● AIM OF THE EXERCISE
Your answer should repeat every line of the records below in which the word "black" appears.

● RECORD SET

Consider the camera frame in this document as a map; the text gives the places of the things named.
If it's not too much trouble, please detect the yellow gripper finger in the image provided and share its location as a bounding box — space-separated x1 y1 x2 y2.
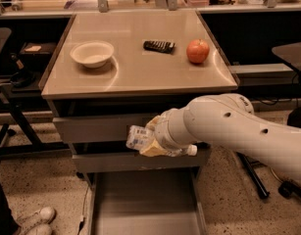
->
145 116 161 131
139 139 168 157

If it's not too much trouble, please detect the black box on shelf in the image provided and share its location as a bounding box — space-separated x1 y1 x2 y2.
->
20 42 56 62

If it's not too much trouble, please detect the white sneaker lower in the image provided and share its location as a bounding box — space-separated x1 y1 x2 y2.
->
26 224 52 235

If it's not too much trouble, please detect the top grey drawer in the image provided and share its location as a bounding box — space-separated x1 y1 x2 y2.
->
52 109 226 144

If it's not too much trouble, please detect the black floor bar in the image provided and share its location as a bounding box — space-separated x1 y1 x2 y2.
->
237 153 270 200

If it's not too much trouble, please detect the red apple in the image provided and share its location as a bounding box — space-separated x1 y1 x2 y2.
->
186 39 210 64

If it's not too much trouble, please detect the open bottom grey drawer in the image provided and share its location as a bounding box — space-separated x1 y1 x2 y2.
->
87 168 208 235

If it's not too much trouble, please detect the white sneaker upper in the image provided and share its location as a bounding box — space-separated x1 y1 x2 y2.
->
17 207 56 229

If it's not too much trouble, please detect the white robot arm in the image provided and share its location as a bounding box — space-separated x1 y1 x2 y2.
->
140 94 301 185

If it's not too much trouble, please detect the grey drawer cabinet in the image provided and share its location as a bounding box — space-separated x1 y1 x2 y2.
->
37 9 241 235

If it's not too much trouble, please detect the white sneaker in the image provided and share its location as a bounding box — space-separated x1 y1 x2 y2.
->
26 224 52 235
17 207 56 229

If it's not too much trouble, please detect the white bowl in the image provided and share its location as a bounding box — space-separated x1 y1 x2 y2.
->
70 41 114 69

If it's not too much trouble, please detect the middle grey drawer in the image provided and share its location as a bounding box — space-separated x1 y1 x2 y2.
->
73 141 211 173

● RESPONSE TO THE EXERCISE
If it's not too much trouble, please detect the black box on shelf in the image provided and share its location as a bounding box — space-separated x1 y1 x2 y2.
If it's not too much trouble, please detect the black floor bar in the image provided and share its location as a bounding box — space-separated x1 y1 x2 y2.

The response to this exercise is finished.